Socrates’ method, is an obvious extension of sophist practice: he went around asking people what they thought, accepted that they were right, and then asked questions about the details. Inevitably, they were unable to extend their views without falling into contradiction. He would thus lead people step by step toward the contradictions in their own views, forcing them into a state of confusion.
This is significant because it is accounted the beginnings of dialectic reasoning. All the previous developments outlined above also occurred, in parallel forms, in India and in China, but later Ancient (and now Modern) thought became dominated by the dialectic method, which was less developed in India, and almost absent in China. The dialectic method, or ‘cross-examination’, is a method of reason through dialogue, in which the participants each challenge the views of the other by attempting to find self-contradictions in the opposing views. The view to be accepted is not necessarily proven, but has not been destroyed in this process. An advantage of dialectic is that it does not, theoretically, require agreement on first principles (hence fitting the multiethnic, multiclass, religiously complex society of Athens) – but it does require some agreement. What must be agreed is a system by which argument can progress – ‘logic’. Beginning with first principles, consequences are produced via logical steps, and if these steps lead to a contradiction it is clear that the first principles were incorrect. Dialectic is thus threefold: axioms, logic, contradictions.
An example of this process is Plato’s Euthyphro. This begins with exactly the same scenario that Confucius addresses in one of the Analects, regarding filial and religious piety. Confucius resolves it through appeal to a consensus definition of piety that seems to be best for society; Socrates (in Plato’s depiction) resolves it through a series of logical dilemmas (most famously, “if the gods love the good, do they love it because it is good, or is it good because they love it?”) that ultimately produce contradictions in the views of his opponents.

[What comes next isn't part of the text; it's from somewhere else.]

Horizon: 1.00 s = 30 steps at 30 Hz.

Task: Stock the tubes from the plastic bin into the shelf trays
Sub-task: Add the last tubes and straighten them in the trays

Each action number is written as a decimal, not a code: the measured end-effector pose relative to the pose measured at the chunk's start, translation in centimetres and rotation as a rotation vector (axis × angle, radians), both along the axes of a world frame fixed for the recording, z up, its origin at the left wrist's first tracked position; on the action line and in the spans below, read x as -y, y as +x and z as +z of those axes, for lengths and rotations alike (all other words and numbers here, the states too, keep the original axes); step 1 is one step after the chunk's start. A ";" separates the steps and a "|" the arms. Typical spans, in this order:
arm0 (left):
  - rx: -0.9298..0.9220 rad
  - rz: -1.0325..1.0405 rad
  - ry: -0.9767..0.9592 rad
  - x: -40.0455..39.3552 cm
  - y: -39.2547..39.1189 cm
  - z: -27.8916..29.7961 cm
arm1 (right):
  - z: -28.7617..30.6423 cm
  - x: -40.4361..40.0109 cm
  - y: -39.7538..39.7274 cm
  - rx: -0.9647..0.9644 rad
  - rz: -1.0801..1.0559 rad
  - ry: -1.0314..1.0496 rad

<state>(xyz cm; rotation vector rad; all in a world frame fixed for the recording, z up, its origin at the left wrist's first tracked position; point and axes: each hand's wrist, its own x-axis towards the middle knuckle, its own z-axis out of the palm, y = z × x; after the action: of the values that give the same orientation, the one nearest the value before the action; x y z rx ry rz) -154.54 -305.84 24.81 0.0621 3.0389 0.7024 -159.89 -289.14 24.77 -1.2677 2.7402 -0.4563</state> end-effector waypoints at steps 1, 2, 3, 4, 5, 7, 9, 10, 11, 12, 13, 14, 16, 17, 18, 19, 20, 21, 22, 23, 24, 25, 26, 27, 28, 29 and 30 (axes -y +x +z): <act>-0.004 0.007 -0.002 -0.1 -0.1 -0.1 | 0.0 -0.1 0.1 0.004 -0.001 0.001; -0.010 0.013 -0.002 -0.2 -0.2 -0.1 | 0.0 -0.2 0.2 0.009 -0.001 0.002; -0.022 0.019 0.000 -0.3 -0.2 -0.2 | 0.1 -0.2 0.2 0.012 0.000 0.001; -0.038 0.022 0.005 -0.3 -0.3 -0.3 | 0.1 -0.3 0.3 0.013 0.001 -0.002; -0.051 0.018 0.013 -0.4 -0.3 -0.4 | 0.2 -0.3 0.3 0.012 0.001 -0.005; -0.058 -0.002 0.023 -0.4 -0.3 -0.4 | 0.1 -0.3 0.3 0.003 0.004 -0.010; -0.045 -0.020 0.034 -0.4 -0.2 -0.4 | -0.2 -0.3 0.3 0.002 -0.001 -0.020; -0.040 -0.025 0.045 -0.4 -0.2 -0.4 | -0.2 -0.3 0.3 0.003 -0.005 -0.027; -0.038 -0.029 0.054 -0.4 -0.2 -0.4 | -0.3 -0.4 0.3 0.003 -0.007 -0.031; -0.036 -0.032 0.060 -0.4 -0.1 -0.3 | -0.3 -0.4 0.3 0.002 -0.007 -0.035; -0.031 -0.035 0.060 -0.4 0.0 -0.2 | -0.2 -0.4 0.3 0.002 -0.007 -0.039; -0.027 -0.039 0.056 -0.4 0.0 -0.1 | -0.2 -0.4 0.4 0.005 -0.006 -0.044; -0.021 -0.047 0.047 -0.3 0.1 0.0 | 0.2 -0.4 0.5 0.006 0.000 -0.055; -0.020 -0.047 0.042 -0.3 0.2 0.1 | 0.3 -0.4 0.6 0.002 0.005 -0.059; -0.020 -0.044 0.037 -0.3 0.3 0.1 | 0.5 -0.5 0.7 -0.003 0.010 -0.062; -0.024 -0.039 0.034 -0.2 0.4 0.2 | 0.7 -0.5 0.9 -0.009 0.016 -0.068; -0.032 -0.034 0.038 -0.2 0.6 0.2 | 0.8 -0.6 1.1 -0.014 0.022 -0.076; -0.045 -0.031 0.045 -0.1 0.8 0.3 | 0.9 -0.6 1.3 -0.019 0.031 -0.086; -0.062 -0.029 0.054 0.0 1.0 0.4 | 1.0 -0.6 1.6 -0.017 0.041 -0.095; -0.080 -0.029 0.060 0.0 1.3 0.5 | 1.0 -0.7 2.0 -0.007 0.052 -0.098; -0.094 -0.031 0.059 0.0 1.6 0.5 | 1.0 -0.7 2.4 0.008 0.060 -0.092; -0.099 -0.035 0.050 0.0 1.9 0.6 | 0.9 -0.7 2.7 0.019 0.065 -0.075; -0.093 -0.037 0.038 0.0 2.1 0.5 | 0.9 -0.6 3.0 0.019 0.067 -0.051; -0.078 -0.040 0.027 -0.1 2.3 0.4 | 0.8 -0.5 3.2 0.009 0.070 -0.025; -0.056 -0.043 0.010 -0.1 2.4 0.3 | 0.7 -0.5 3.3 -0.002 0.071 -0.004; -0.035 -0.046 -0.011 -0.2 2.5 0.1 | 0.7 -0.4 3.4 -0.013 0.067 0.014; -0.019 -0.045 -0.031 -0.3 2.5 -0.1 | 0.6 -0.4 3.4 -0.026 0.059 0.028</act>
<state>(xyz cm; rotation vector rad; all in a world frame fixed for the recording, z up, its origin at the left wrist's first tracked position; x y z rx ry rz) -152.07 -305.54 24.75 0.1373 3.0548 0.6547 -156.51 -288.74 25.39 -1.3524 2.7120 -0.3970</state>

Perhaps the most immediately important aspect of the Socratic revolution, however, was the scope of enquiry – for Socrates, even simple, everyday, concepts were to be questioned. Previously, philosophers had inquired after causes – from now on, they would have to explore the concept of causation itself. Previously, they had talked of one or another thing being pious – now, they had to say what piety was. The conversation turns from the physical world to the inhabited, lived world.
Socrates had many disciples, but the two most important – at least for modern civilisation – were Plato (Socrates’ pupil) and Aristotle (Plato’s pupil). It would not be unfair to describe the two men as the fathers of all subsequent philosophy; Whitehead, in a Platonic phase, famously said that all Western philosophy was simply a set of footnotes to Plato, and while it may have been an exaggeration it was not unjustified. The Stanford Encyclopaedia of Philosophy, for instance, is happy in saying that although he was not the first ‘philosopher’, the entire subject of philosophy as now conceived was his invention.
Plato’s central concept is the Theory of Forms (also called ‘Ideas’). This explains imperfect regularity in the observable world by juxtaposing it with a perfectly regular world of Forms. For example, we may observe that two mountain ranges are parallel, and hence do not cross – yet they are not exactly parallel, nor even exactly lines. When we say, then ‘parallel lines do not cross’, we are not talking about mountain chains. Rather, we have an abstract concept of parallel lines, which we know do not cross, and when we observe mountain chains we see that they are an expression of, or an instance of, that abstract concept. Or when we say that one thing is pious, and then that another thing is pious, there may be nothing physically in common between them, but both of them display or express or instance an abstract concept of Piety. For Plato, the World of Forms is the real world, perfect and regular and unchanging, while the world we observe is an imperfect projection of it. In this he harks back to Parmenides’ belief in a real Unity that we perceive as a plurality. Plato uses the example of the shadows cast onto a wall – the apparent world are the shadows, the Forms are the light.
Because we are able to perceive not only the material world but also the World of Forms (as when we do mathematics, for instance, or philosophy), Plato believes that we must have something in us that is immaterial and itself part of the World of Forms (it was then believed that to think of a thing meant giving the mind the same shape as the thing, and a physical mind could not be given the shape of something abstract – hence we have an abstract mind as well as a physical one) – the Soul. The Soul is not equal in all people – some have higher and more developed souls than others. Virtue (excellence of the soul) is therefore innate, and cannot be taught – accordingly, democracy is to be avoided.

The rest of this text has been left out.